岩澤 時間があれば丁寧に制度を教えてあげてもいいと思うのですが、学校の授業では時間がないですよね。もちろんこの株がいいなどは教えてあげることができません。NISA等の制度は改正もあるので、私は授業では触れていないのですが、どちらかと言うと、「『この商品がいい』と言われた時に、それを鵜呑みにしないで、きちんと自分で判断して選びましょう」ということに重点を置いて教えています。

――「人生を設計して、試算を実践するような授業をしましたが、生徒たちはお金の不安や心配から、結婚や出産に前向きに考えられない印象があります。人生に希望を持てるような授業を行うのに、何かアドバイスをいただきたい」とのことですが、いかがでしょうか。

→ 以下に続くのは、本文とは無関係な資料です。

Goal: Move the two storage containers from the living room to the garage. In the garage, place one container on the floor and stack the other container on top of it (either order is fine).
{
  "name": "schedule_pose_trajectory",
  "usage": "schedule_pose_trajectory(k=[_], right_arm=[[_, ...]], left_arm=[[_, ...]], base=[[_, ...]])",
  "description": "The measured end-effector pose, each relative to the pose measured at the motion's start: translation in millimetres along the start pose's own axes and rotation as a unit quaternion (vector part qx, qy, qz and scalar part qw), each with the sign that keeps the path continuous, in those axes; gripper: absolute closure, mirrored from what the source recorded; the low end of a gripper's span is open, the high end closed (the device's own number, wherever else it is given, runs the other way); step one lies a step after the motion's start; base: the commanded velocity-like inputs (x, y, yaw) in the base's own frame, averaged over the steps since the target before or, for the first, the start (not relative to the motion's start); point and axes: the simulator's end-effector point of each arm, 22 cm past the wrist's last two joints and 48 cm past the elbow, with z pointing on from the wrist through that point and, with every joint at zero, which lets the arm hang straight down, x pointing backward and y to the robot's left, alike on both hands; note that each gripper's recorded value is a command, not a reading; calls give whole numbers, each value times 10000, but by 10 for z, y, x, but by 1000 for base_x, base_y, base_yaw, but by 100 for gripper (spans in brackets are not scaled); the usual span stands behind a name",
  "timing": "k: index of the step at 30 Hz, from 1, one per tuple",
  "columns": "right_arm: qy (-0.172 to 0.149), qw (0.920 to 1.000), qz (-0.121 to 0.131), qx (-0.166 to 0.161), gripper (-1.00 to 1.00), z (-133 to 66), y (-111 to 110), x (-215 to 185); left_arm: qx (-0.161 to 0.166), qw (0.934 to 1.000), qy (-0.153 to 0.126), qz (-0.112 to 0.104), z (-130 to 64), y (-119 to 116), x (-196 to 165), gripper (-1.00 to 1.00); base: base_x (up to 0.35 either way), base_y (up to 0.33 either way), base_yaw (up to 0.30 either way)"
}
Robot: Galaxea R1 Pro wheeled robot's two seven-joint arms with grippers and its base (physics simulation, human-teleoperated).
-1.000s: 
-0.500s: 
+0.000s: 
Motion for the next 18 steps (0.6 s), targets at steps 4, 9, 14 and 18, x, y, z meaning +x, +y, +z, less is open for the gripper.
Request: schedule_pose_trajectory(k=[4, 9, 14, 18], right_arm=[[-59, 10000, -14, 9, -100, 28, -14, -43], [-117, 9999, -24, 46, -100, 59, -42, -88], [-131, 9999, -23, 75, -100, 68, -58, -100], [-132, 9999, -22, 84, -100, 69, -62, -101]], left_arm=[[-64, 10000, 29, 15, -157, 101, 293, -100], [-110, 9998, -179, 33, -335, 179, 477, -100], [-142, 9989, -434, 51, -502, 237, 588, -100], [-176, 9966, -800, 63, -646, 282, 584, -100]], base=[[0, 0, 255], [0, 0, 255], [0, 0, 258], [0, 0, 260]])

大藪 私たちは家族をはじめ、いろいろな人たちとのつながりの中で暮らしていて、人生、生活設計も社会との関係を考えながら生きていかなくてはいけません。だからこそ、お金だけではなく、心の豊かさを教えていくことが重要です。本当の自分の生き方、幸せが何かを考えさせ、そのうちの1つにお金があるということ、総合的に生活を考えられるような授業を行う工夫が大事なのではないかと思います。

岩澤 夢が持てない生徒はたまにいますが、自分で言わないだけで、好きなことは何かあると思います。お金の話だけではなく、総合的に自分の人生を豊かにしてくれるという視点で考えていけば、ゆくゆくは夢が持てるようになるのではないでしょうか。先生方もなるべく生徒に寄り添い、「今はそういう気持ちなんだね」と心を汲み取ってあげてください。授業を受けて、今すぐに何かが大きく変化するということはなくても、生徒たちはいずれ成長しますから。その力を信じて、私たちは教えていけばいいのではないかと思います。